**What the task requires**
Within the records, which lines hold the string "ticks"? Report each one by copying it.

**Input records**

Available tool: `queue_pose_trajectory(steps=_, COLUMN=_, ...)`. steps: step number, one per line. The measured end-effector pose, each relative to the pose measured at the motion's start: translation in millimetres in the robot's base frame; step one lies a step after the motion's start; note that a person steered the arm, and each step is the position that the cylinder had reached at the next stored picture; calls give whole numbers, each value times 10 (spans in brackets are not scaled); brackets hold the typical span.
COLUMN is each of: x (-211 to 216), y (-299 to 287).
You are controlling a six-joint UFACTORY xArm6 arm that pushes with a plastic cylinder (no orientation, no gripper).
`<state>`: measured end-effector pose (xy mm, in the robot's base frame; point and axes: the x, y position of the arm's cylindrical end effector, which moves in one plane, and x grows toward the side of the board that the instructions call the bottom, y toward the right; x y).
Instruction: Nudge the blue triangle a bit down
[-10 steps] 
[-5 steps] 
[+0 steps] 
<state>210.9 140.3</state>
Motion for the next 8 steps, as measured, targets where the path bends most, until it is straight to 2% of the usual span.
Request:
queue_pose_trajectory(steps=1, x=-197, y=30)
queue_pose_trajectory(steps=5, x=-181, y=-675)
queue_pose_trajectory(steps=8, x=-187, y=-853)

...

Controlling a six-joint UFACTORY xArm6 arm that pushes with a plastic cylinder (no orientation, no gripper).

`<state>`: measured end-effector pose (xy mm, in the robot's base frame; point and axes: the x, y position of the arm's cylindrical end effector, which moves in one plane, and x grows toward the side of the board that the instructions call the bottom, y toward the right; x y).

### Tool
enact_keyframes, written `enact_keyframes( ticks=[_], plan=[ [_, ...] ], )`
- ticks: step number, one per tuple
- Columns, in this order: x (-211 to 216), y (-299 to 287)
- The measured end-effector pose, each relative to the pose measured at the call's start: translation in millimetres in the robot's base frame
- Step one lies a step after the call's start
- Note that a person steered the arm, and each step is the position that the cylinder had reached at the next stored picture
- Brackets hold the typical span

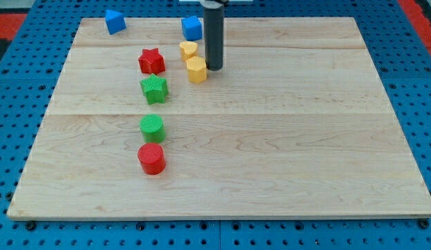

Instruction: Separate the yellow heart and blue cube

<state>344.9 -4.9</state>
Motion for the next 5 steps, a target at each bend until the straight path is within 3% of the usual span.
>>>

**Answer to this exercise**
enact_keyframes, written `enact_keyframes( ticks=[_], plan=[ [_, ...] ], )`
- ticks: step number, one per tuple

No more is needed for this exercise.